> [WORK REQUEST] Exercise in exact copying: restate word for word only the lines below from the one containing "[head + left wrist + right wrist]" through the one containing "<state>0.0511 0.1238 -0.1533", omitting any pictures.

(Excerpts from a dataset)

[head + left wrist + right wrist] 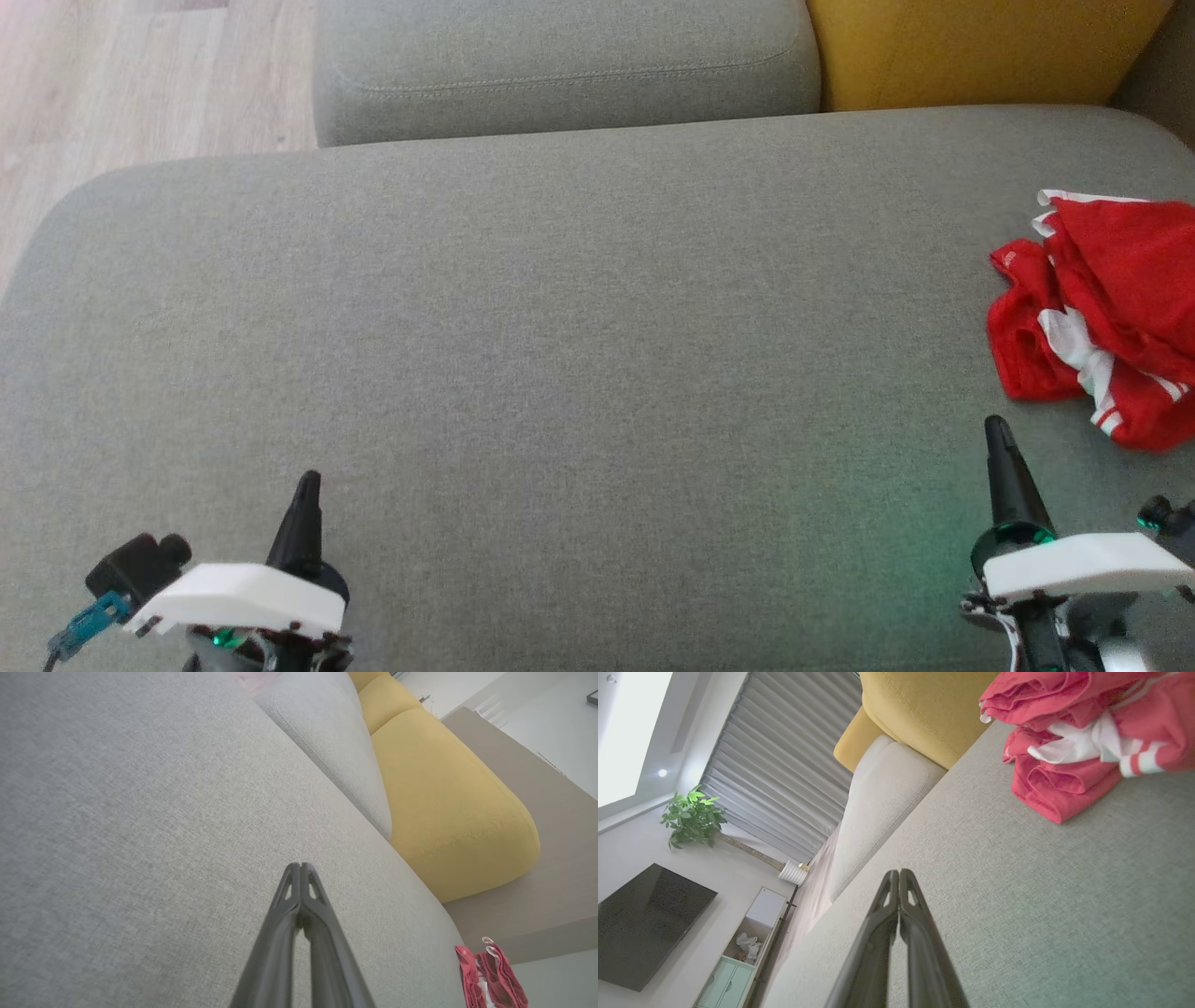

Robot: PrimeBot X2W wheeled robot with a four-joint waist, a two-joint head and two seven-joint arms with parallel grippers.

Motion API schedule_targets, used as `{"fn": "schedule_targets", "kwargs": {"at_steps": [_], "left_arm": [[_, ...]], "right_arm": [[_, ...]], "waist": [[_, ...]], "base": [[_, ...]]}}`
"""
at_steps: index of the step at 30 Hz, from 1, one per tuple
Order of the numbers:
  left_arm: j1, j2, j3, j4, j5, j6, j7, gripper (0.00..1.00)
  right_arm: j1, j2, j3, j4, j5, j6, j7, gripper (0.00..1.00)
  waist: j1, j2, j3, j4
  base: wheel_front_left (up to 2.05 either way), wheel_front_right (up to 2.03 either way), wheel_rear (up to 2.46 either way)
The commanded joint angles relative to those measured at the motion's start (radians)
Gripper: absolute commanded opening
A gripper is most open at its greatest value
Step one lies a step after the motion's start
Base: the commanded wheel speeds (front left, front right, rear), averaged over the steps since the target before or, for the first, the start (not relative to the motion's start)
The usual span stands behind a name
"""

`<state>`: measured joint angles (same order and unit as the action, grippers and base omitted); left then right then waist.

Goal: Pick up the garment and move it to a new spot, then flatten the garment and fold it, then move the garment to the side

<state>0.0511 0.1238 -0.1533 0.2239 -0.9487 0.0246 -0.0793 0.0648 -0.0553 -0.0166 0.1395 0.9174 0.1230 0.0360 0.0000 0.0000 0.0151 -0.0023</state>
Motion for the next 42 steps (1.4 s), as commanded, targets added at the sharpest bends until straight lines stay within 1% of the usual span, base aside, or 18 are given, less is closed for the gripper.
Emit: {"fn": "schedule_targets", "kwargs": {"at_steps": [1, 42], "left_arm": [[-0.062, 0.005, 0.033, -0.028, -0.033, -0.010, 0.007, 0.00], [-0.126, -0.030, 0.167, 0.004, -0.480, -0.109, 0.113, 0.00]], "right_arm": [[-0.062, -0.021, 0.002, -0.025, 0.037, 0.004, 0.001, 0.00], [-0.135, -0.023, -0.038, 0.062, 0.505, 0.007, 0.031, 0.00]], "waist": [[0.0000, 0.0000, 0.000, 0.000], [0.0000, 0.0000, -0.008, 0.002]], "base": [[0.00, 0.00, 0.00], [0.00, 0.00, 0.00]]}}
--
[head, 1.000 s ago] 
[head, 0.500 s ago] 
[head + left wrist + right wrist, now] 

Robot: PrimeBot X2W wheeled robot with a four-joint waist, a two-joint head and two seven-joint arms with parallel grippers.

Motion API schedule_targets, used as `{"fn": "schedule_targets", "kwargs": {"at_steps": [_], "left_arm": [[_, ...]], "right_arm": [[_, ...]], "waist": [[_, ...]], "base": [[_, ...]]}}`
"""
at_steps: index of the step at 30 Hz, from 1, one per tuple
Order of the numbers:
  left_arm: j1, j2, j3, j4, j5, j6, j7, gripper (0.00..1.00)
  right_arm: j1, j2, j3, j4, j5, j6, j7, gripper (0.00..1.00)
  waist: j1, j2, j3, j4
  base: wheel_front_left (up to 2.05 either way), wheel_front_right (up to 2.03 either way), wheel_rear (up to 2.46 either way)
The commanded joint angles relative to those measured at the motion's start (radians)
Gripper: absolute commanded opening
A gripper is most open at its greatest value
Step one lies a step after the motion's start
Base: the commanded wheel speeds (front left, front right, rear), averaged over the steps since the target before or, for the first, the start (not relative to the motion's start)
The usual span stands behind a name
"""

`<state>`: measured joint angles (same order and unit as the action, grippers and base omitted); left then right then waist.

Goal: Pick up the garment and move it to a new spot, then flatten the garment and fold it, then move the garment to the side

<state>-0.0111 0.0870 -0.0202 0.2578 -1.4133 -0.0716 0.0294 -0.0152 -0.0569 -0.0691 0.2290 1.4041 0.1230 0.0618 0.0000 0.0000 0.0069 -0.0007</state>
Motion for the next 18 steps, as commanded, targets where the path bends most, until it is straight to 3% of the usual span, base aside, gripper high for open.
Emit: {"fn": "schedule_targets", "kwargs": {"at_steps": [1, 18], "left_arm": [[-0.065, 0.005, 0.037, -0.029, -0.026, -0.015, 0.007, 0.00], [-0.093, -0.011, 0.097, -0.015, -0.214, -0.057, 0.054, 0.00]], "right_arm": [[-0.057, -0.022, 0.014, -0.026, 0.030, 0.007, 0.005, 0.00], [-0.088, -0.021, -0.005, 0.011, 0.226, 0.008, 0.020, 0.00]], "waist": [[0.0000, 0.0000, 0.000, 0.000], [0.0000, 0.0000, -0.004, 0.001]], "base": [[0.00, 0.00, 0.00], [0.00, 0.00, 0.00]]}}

> [YOUR SOLUTION]
[head + left wrist + right wrist] 

Robot: PrimeBot X2W wheeled robot with a four-joint waist, a two-joint head and two seven-joint arms with parallel grippers.

Motion API schedule_targets, used as `{"fn": "schedule_targets", "kwargs": {"at_steps": [_], "left_arm": [[_, ...]], "right_arm": [[_, ...]], "waist": [[_, ...]], "base": [[_, ...]]}}`
"""
at_steps: index of the step at 30 Hz, from 1, one per tuple
Order of the numbers:
  left_arm: j1, j2, j3, j4, j5, j6, j7, gripper (0.00..1.00)
  right_arm: j1, j2, j3, j4, j5, j6, j7, gripper (0.00..1.00)
  waist: j1, j2, j3, j4
  base: wheel_front_left (up to 2.05 either way), wheel_front_right (up to 2.03 either way), wheel_rear (up to 2.46 either way)
The commanded joint angles relative to those measured at the motion's start (radians)
Gripper: absolute commanded opening
A gripper is most open at its greatest value
Step one lies a step after the motion's start
Base: the commanded wheel speeds (front left, front right, rear), averaged over the steps since the target before or, for the first, the start (not relative to the motion's start)
The usual span stands behind a name
"""

`<state>`: measured joint angles (same order and unit as the action, grippers and base omitted); left then right then waist.

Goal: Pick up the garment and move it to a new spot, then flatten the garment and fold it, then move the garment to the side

<state>0.0511 0.1238 -0.1533 0.2239 -0.9487 0.0246 -0.0793 0.0648 -0.0553 -0.0166 0.1395 0.9174 0.1230 0.0360 0.0000 0.0000 0.0151 -0.0023</state>

No more output will be given.